3. Right to erasure (Right to be forgotten): You have the right to request that we erase your personal data, under certain conditions. This includes situations where the data is no longer necessary for the purposes for which it was collected, or you withdraw your consent. Instances where we would not be able to comply with your request are as follows:
It is necessary for us to retain these records to continue providing an effective service.
We are compelled to retain these records by a Court of Law.
We require to keep these records for mandatory periods to establish, exercise or defend legal claims.
4. Right to restrict processing: You have the right to request that we restrict the processing of your personal data, under certain conditions. This means we would store your data but not use it further.
5. Right to data portability: You have the right to request that we transfer the data that we have collected to another organisation, or directly to you, under certain conditions. This is typically done in a machine-readable format.

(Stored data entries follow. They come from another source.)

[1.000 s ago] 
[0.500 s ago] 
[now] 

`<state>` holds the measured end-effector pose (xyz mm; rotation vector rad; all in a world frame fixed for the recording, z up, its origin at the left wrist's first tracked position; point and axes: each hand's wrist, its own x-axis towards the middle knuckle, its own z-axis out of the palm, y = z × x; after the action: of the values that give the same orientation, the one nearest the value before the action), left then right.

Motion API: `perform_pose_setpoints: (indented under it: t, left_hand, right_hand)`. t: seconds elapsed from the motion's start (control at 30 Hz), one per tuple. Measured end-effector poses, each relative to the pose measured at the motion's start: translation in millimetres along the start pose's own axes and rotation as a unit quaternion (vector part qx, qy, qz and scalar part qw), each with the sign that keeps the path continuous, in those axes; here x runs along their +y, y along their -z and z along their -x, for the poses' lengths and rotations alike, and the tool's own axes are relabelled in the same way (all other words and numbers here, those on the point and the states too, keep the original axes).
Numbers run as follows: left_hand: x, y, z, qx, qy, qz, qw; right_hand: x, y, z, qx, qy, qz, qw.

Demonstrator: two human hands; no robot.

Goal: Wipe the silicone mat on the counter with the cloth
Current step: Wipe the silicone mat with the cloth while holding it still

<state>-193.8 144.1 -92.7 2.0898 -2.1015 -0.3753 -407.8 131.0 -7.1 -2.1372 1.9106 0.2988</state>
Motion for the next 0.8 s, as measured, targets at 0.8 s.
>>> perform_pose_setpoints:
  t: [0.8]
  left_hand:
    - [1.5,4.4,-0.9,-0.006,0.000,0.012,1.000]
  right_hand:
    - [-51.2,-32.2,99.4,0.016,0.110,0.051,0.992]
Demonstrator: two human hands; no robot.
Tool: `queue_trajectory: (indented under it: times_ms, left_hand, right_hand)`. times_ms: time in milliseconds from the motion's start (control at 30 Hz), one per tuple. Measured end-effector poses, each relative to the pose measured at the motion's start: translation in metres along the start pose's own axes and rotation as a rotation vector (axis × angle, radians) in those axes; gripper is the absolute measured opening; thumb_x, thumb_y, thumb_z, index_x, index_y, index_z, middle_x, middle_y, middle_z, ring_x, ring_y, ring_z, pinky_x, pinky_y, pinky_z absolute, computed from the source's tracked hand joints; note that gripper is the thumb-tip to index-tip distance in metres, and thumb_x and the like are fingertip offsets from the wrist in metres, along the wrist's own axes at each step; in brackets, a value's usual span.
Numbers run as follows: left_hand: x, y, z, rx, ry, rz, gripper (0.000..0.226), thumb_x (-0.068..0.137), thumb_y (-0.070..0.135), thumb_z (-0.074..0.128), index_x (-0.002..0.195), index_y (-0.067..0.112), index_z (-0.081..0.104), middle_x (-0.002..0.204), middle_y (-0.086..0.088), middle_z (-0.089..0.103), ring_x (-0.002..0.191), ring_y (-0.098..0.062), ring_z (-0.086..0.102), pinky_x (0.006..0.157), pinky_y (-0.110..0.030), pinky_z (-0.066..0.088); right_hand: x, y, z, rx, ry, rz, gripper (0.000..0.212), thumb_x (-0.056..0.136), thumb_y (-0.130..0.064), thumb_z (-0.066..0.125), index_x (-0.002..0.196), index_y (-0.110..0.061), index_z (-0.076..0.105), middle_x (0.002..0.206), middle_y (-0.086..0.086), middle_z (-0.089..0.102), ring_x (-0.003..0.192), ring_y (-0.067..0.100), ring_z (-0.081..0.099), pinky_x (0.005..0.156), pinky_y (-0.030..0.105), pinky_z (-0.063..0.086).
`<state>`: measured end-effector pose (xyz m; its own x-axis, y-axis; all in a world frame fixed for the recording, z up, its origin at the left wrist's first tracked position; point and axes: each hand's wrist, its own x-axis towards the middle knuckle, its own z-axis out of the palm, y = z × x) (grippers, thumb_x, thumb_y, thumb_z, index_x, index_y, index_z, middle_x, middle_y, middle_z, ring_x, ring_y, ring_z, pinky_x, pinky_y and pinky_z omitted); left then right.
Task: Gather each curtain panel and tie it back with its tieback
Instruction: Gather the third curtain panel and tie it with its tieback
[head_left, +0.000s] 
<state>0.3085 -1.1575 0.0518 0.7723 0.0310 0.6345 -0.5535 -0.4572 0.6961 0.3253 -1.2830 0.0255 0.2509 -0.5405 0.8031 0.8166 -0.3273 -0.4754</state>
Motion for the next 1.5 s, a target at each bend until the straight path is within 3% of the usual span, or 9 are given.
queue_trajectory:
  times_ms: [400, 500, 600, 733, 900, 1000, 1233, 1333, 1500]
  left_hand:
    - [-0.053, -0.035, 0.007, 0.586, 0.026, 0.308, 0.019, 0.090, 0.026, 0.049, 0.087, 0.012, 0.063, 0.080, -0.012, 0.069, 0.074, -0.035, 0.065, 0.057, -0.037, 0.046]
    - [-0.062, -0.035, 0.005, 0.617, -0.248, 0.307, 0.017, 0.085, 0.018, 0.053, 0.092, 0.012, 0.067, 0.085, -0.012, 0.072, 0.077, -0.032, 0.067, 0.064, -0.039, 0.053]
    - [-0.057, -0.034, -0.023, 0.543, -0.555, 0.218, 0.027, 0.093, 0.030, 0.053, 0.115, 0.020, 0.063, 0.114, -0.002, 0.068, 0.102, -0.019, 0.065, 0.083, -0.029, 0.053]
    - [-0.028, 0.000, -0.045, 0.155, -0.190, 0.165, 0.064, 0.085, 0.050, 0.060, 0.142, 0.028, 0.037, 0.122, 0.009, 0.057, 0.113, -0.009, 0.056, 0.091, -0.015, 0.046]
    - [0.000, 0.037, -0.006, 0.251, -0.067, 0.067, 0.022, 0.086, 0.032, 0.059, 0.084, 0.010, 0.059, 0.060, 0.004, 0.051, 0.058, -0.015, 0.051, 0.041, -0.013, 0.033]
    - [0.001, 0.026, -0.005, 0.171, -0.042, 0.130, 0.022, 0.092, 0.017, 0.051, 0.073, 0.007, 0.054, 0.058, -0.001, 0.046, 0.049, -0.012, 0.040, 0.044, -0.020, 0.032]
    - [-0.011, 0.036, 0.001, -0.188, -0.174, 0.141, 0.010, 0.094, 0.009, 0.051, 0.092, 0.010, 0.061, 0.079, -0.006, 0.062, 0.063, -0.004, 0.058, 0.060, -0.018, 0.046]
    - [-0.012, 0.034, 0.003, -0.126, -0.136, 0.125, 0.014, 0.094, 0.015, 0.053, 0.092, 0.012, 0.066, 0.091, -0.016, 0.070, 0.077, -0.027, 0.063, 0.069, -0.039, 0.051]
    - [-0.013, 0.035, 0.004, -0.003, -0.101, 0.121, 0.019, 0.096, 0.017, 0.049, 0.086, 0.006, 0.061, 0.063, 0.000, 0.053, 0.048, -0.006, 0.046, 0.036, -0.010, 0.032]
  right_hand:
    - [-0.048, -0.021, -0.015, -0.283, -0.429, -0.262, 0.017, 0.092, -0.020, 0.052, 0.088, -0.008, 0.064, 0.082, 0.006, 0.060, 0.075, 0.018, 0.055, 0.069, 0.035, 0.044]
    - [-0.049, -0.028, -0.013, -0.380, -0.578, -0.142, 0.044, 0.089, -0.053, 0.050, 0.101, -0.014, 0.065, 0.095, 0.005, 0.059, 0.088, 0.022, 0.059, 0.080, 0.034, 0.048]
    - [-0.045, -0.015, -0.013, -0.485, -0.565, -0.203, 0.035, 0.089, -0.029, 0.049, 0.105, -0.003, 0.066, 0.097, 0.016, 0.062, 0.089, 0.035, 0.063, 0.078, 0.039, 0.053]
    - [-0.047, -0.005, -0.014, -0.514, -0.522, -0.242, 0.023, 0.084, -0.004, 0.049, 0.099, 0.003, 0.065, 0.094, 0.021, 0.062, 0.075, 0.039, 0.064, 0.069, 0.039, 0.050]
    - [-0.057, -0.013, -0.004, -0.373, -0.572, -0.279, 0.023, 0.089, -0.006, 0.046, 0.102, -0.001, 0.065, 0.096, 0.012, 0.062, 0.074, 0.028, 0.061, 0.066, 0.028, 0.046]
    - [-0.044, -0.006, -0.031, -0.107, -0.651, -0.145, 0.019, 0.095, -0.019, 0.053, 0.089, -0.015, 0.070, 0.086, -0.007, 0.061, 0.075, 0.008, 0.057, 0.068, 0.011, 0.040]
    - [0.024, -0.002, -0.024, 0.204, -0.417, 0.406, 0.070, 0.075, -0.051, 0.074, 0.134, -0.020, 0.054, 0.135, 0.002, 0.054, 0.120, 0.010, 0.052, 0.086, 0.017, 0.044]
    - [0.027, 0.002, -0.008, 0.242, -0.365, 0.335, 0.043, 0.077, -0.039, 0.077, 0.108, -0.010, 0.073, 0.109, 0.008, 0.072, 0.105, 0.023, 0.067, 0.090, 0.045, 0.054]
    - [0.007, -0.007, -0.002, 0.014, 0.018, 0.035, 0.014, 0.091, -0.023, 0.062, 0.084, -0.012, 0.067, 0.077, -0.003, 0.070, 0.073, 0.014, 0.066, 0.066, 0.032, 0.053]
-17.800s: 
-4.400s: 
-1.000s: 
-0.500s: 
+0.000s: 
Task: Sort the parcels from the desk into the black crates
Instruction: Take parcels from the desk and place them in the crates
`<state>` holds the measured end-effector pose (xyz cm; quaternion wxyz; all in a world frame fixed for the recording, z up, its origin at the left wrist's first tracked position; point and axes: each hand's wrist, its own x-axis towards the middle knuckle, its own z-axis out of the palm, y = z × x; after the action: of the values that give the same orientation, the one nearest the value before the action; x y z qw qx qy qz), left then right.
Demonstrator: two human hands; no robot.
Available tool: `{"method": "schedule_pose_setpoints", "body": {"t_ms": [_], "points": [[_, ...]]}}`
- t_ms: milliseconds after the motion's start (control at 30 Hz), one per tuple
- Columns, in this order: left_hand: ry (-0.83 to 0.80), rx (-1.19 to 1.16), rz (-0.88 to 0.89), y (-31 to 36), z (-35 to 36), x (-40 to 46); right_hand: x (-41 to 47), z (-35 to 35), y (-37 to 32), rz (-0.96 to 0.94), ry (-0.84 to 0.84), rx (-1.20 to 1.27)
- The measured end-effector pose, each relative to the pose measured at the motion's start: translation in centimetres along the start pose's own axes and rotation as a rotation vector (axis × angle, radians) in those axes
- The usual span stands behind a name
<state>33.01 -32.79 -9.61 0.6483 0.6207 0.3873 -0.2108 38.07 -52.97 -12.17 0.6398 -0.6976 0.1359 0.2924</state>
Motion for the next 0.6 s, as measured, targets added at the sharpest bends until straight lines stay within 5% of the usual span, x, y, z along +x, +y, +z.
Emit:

6. Right to object: You have the right to object to our processing of your personal data, under certain conditions. This includes situations where we are processing your data based on our legitimate interests.
7. Right to withdraw consent: Where we rely on your consent to process your personal data, you have the right to withdraw that consent at any time. Withdrawal of consent does not affect the lawfulness of processing based on consent before its withdrawal. Please note that when withdrawing your consent, Kalhar Therapy may not be able to provide you with their service.
8. Right to lodge a complaint: If you believe that we are not complying with data protection regulations, please notify your therapist via email. They will acknowledge receipt of your complaint with 5 business days and do their best to resolve it within 1 month. If a response requires longer, they will notify you and inform you of the relevant reason. If you are not satisfied, you have the right to lodge a complaint with a supervisory authority. In the UK, this is the Information Commissioner's Office (ICO).
Changes to this Privacy Policy
We may update our Privacy Policy from time to time. We will notify you of any changes by posting the new Privacy Policy on this page. We recommend that you review this Privacy Policy periodically.
Breaches of data protection
In the event of any breach our data protection policies, we will notify you and the Information Commissioner’s Office (ICO) within 72 hours and will seek to rectify this immediately.